La colère n’est pas un bon carburant pour beaucoup
Pourquoi? ,,Ma raison était la mauvaise humeur”, dit Oosterhoff. « J’ai toujours été agacé par la ceinture de canaux, où aucune contradiction n’est tolérée. Pensez à l’affaire Buikhuisen. Cet homme voulait enquêter sur les motifs biologiques du crime. Il y avait une opposition si féroce de la ceinture de canaux, en particulier par Hugo Brandt Corstius, qu’il a démissionné en tant que scientifique. Je voulais écrire un essai en colère à ce sujet, mais pour moi, la colère n’est pas un bon carburant pour un article. Les essais doivent avoir un cadre positif. Vous pouvez vous mettre en colère autant que vous le souhaitez là-dedans.”
En bref : ,,Lorsque l’affaire de la peine de mort a éclaté autour de Krol, l’affaire Buikhuisen a recommencé à jouer, et aussi mon agacement avec la ceinture de canaux. Non pas que Gerrit ait eu besoin d’une quelconque défense, mais avec toutes ces réactions souvent simplistes à son livret, j’avais un contrepoids pour écrire un essai sur cette affaire.
Selon Oosterhoff, la réflexion de Krol ne porte pas tant sur la peine de mort que sur le conflit entre civilisation et représailles . Cela conduit à une attitude compliquée envers la victime d’un crime.
Qu’est-ce que Krol a pensé de l’essai ? ,, Eh bien, soupire Oosterhoff, ,, Je ne me souviens pas d’un grand enthousiasme, il n’était pas comme ça non plus. Je n’avais pas besoin d’être félicité par lui. J’étais aussi assez critique vis-à-vis de ce livret : parfois il n’a pas complété les arguments, parfois il a aussi utilisé des images confuses et imprécises. Il a dû lire mon brouillon avant, mais je ne me souviens pas avoir retravaillé la pièce sur cette base. Ce n’était plus son affaire.”

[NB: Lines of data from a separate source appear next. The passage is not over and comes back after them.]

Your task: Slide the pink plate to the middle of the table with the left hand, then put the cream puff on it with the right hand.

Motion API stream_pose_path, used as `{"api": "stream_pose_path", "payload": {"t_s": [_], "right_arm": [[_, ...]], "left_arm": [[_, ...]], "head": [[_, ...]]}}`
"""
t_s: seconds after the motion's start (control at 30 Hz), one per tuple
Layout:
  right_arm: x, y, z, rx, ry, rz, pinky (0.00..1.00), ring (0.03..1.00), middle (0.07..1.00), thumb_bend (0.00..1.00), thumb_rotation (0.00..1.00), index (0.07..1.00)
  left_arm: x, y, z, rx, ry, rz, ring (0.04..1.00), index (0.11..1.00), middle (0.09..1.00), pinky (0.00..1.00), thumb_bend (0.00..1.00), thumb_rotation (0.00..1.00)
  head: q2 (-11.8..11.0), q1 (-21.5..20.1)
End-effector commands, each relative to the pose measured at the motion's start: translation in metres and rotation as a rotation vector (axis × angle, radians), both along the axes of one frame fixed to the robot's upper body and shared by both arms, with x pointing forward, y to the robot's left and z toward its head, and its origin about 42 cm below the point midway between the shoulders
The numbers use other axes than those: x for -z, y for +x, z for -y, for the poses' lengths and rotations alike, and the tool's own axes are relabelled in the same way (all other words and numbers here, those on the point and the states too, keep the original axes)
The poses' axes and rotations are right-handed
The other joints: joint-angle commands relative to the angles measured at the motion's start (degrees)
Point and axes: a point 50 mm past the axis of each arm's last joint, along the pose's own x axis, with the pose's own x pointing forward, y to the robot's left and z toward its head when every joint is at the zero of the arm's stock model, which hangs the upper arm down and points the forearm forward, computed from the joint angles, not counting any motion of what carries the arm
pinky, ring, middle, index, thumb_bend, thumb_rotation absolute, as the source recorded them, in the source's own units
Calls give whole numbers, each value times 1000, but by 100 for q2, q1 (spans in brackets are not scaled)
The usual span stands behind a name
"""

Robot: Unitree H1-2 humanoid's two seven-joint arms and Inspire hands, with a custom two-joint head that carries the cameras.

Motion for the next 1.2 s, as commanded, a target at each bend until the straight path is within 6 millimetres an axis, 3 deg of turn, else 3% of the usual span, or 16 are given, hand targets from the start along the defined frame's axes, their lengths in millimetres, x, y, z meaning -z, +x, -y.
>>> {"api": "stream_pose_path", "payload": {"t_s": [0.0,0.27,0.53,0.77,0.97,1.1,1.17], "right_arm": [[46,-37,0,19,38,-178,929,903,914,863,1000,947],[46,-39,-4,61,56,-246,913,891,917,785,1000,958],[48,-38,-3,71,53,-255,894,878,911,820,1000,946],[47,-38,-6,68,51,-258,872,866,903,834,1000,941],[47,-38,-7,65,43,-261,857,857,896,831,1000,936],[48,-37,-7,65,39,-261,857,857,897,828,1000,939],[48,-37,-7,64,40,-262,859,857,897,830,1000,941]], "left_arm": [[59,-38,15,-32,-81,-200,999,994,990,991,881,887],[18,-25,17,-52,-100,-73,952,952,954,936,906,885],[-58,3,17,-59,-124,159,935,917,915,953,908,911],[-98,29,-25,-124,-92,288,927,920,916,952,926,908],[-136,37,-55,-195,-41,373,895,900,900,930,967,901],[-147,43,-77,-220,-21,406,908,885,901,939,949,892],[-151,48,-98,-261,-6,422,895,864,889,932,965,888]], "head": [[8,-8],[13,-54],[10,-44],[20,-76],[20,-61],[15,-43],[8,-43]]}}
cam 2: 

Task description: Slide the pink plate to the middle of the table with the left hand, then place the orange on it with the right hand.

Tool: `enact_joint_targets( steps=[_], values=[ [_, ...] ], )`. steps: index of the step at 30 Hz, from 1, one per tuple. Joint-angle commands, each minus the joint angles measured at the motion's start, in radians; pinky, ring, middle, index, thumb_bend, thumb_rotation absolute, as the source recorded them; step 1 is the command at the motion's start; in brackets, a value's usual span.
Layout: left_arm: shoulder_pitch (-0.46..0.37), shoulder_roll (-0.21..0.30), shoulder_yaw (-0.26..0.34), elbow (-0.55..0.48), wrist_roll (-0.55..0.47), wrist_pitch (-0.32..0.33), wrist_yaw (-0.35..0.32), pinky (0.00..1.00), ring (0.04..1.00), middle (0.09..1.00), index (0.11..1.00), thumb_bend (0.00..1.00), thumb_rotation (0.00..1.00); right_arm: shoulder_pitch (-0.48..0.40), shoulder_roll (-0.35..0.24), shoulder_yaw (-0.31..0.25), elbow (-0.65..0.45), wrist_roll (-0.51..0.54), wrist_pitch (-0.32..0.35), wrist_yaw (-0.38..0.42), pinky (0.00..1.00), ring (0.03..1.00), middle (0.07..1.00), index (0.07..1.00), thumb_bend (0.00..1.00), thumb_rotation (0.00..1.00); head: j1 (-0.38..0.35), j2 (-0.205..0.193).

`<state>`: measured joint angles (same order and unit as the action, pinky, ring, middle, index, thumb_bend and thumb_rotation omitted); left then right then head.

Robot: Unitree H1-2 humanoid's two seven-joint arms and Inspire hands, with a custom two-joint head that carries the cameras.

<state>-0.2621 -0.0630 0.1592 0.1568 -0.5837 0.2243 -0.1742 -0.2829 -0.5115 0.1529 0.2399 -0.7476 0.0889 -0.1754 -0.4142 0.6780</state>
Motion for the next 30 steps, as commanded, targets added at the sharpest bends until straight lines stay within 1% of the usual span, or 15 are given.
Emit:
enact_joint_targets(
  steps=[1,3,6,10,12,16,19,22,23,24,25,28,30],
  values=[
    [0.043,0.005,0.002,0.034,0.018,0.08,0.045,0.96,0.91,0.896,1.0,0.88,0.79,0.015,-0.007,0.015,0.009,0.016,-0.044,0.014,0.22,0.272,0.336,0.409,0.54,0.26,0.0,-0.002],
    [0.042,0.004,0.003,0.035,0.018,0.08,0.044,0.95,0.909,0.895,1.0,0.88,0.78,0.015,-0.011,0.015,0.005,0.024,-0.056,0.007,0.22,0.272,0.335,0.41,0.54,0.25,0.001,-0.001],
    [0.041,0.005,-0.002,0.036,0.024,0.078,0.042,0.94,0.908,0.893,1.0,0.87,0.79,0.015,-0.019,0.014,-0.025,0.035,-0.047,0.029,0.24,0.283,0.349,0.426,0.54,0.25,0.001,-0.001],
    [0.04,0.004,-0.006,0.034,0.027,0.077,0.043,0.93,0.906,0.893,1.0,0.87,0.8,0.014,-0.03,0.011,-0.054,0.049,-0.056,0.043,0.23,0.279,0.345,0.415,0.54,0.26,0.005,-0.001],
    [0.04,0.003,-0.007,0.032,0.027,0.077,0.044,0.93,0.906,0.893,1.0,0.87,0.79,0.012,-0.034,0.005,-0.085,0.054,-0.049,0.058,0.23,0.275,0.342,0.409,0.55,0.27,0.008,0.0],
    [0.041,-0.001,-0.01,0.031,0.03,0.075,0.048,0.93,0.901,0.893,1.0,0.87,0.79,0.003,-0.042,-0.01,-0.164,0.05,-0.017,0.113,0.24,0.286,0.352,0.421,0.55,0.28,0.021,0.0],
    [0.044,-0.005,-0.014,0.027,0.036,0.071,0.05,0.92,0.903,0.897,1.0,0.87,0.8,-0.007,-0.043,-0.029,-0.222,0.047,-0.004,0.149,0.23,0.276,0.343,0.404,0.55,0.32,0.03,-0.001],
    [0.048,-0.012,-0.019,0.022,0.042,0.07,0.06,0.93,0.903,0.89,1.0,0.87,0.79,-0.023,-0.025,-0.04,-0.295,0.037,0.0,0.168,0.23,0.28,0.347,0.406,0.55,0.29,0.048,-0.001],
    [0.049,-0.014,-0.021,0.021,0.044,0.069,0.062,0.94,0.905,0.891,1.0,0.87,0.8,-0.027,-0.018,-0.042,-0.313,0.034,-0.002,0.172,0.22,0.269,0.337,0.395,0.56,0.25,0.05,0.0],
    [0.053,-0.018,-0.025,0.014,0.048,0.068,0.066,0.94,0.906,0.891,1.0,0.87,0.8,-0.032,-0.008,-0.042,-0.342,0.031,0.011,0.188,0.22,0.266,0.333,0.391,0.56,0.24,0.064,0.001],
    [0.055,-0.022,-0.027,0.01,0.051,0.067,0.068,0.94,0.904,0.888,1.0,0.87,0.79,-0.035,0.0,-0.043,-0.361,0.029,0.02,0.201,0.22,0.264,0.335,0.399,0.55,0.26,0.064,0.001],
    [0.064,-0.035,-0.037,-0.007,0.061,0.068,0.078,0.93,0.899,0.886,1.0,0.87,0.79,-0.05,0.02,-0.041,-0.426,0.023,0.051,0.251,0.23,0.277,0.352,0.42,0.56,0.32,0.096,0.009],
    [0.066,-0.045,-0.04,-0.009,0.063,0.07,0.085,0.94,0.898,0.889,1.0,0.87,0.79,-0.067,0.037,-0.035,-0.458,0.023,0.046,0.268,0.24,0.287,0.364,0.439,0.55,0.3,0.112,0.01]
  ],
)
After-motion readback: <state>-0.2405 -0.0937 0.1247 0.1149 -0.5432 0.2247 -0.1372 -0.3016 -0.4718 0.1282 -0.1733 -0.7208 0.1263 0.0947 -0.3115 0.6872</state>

Conséquences bizarres de la consommation de drogue
La veille de mon arrivée à la maison de transit de Drenthe, Oosterhoff avait relu le dernier roman de Krol : Foire du diable (2007). Un roman sur les conséquences bizarres de la consommation de drogues dans la maladie de Parkinson. Krol en a fait l’expérience. A partir de 2000, il développe la maladie de Parkinson et souffre d’hallucinations, de démons et de monstres : « L’un les voit voler et l’autre ne voit rien. J’attrape un bâton ou une règle et je cours après eux, au grand rire de la famille.
Oosterhoff : ,,Ce que j’aime, c’est qu’il donne une esquisse si naturaliste des événements de Parkinson. Malgré toutes ces merveilleuses figures qu’il rencontre dans la maison, il reste très laconique. Je ne peux pas imaginer vivre dans un tel monde tout le temps.”
La dernière fois qu’Oosterhoff a parlé à Krol, il se trouvait déjà dans la maison de retraite Maartenshof à Groningen. ,,Je suis sorti un moment avec lui : il était en fauteuil roulant et je l’ai poussé. C’est ainsi que nous nous sommes déplacés – dans le paysage enneigé.
Biographe John Heymans
John Heymans (La Haye, 1954) a étudié les mathématiques et la philosophie des sciences à l’Université de Twente. Il est actif en tant qu’essayiste littéraire, a publié des monographies sur Armando, JJ Voskuil, Cherry Duyns et Simeon ten Holt, entre autres, et a écrit le recueil de poèmes Affichage du drapeau (2003). Il travaille actuellement sur une biographie de Gerrit Krol et en donne une à des moments impairs Krol Cahier dehors.